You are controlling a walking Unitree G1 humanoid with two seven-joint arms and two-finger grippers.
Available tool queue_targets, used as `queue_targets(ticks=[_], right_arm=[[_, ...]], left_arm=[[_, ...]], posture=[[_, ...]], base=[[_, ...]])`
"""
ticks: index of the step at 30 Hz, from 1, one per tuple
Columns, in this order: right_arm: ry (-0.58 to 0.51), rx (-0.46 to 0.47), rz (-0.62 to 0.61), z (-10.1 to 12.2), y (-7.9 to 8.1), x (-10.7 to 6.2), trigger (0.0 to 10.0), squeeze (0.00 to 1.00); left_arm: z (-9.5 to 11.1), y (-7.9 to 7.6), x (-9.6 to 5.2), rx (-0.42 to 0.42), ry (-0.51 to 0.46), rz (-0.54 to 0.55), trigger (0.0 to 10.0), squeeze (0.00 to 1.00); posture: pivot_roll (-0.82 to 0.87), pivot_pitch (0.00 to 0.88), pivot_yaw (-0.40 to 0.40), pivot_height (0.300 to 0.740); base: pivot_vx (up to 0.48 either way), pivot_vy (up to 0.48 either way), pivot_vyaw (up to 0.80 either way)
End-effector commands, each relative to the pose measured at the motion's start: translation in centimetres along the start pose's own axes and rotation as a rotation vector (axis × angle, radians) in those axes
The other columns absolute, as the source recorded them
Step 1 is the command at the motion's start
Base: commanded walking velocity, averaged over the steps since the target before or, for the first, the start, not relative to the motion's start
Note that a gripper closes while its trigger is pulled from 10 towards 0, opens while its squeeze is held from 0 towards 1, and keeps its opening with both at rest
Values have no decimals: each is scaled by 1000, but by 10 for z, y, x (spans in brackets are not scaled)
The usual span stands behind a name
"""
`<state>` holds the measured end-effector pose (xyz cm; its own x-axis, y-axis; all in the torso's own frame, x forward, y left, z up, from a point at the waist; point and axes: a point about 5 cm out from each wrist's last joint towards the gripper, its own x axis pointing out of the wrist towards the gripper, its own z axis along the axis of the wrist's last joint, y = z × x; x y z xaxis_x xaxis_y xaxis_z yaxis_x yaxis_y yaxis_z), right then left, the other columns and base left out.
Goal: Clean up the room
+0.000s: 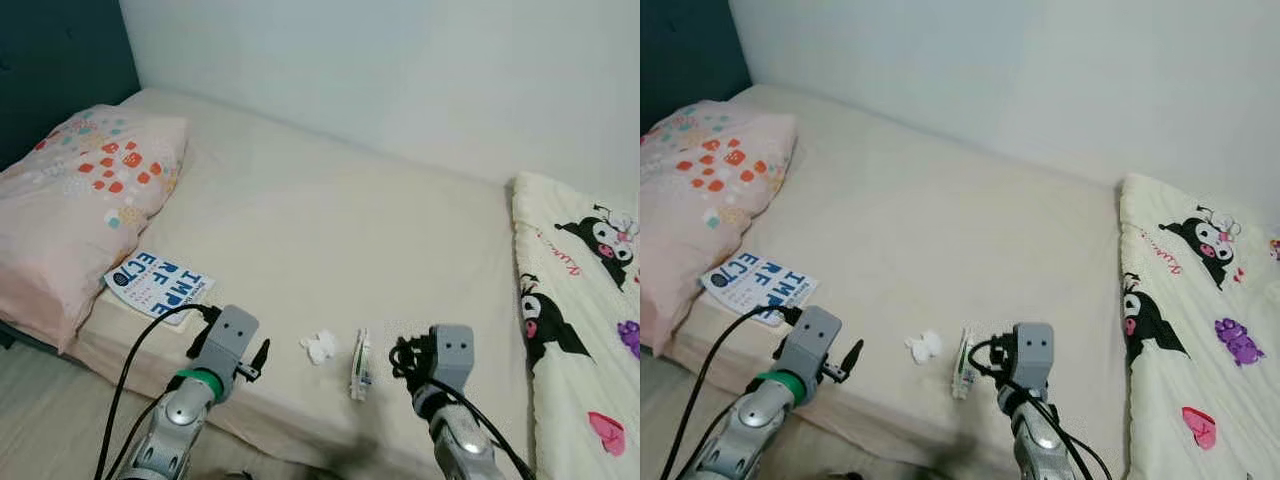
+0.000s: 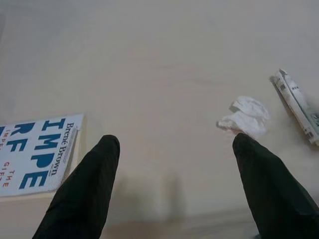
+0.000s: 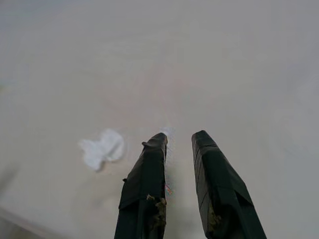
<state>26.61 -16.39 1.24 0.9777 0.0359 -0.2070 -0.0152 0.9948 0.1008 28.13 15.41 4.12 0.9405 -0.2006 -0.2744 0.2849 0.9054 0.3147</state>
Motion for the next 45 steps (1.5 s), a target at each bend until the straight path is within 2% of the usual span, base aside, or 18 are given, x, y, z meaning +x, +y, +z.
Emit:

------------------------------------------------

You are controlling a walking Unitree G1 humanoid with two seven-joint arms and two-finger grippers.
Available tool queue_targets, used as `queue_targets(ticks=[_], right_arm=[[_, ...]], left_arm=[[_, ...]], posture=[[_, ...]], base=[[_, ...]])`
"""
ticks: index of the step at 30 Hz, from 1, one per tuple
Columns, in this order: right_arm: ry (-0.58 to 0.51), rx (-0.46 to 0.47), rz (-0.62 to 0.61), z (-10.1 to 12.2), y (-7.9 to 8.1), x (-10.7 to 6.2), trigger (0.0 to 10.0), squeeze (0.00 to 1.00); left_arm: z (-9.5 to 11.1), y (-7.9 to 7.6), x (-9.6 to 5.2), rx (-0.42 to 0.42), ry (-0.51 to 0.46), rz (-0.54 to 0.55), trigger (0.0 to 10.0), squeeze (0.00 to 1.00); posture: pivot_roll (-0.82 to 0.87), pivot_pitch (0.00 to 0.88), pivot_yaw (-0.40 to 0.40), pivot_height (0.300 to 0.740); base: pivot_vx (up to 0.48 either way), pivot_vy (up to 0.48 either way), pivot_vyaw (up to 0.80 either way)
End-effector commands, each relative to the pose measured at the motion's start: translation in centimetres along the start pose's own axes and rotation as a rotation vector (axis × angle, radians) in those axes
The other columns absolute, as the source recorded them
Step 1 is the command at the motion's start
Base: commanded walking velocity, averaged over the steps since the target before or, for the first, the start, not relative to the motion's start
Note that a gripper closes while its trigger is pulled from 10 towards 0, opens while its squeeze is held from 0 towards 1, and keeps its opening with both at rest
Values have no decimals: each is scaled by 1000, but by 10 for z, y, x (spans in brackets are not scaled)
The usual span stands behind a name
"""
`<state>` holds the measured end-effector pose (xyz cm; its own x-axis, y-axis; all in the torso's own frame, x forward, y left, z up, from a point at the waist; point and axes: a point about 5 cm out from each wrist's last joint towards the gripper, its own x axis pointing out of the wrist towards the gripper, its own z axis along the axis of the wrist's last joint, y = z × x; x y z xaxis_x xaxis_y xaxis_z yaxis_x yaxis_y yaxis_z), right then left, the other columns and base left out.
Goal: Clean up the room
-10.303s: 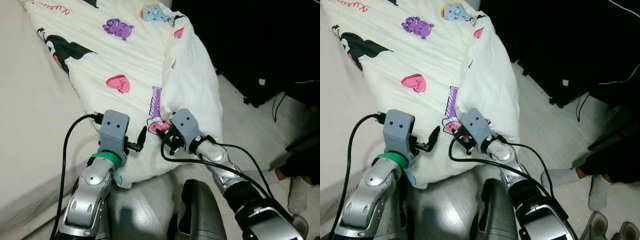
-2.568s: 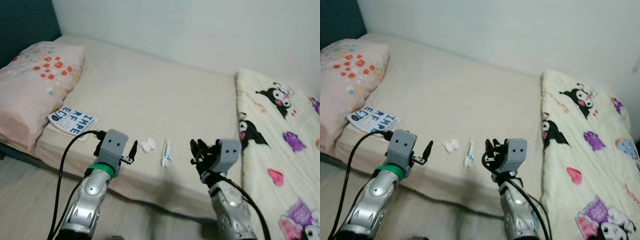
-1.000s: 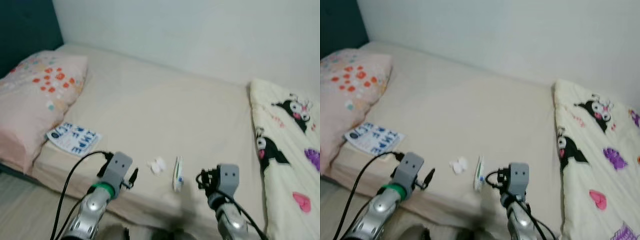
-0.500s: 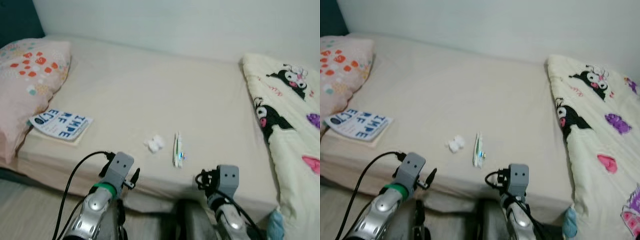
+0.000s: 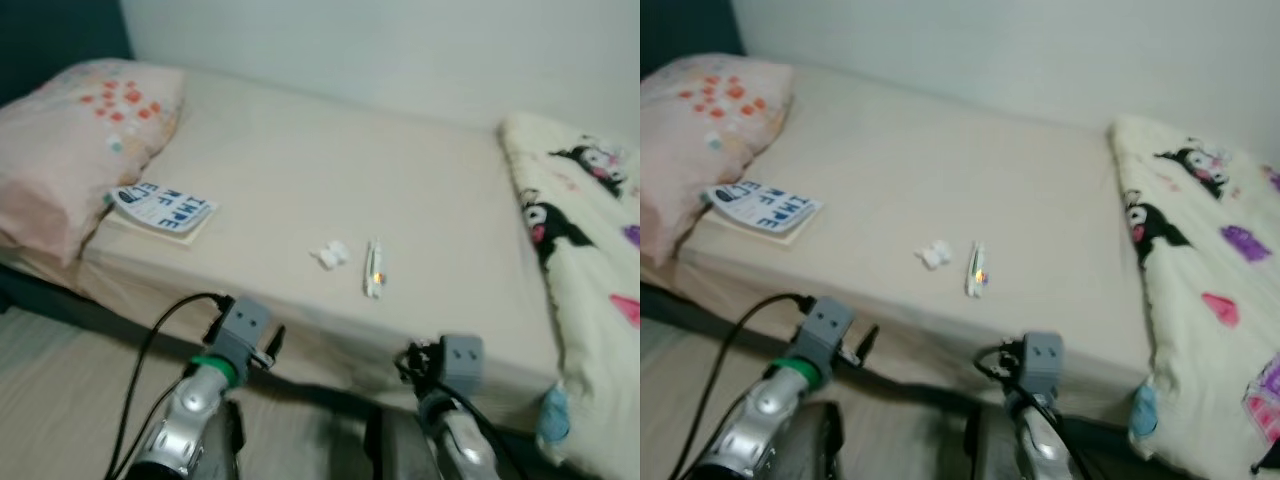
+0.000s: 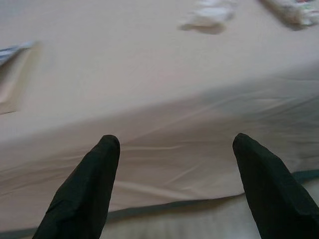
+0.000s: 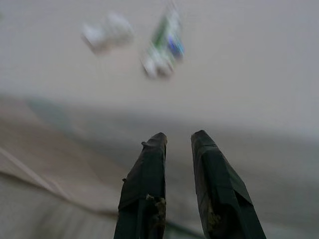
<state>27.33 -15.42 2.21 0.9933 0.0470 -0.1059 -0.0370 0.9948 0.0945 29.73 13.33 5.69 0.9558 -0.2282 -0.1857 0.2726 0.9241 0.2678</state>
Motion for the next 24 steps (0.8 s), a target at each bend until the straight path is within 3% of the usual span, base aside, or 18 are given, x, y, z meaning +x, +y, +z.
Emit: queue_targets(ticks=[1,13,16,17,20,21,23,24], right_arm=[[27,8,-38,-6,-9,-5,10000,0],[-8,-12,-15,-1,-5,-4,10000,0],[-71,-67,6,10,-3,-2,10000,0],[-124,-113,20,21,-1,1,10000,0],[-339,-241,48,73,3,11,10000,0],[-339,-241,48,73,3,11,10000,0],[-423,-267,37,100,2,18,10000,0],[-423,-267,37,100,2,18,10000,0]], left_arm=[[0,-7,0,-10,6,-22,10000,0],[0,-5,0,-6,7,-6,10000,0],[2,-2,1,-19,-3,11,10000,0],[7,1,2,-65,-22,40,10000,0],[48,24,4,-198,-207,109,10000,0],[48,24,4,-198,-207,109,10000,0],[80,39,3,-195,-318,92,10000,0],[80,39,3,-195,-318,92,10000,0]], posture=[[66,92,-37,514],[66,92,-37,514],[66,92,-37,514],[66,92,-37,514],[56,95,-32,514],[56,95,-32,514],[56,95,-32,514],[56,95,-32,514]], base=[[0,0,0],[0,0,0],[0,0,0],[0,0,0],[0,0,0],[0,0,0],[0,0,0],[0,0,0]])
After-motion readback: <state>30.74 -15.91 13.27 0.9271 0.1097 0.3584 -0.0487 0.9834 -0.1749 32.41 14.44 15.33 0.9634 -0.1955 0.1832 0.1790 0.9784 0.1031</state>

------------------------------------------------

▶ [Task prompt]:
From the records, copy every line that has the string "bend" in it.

▶ [Output]:
Motion for the next 45 steps (1.5 s), a target at each bend until the straight path is within 2% of the usual span, base aside, or 18 are given, x, y, z meaning +x, +y, +z.
Motion for the next 24 steps (0.8 s), a target at each bend until the straight path is within 3% of the usual span, base aside, or 18 are given, x, y, z meaning +x, +y, +z.

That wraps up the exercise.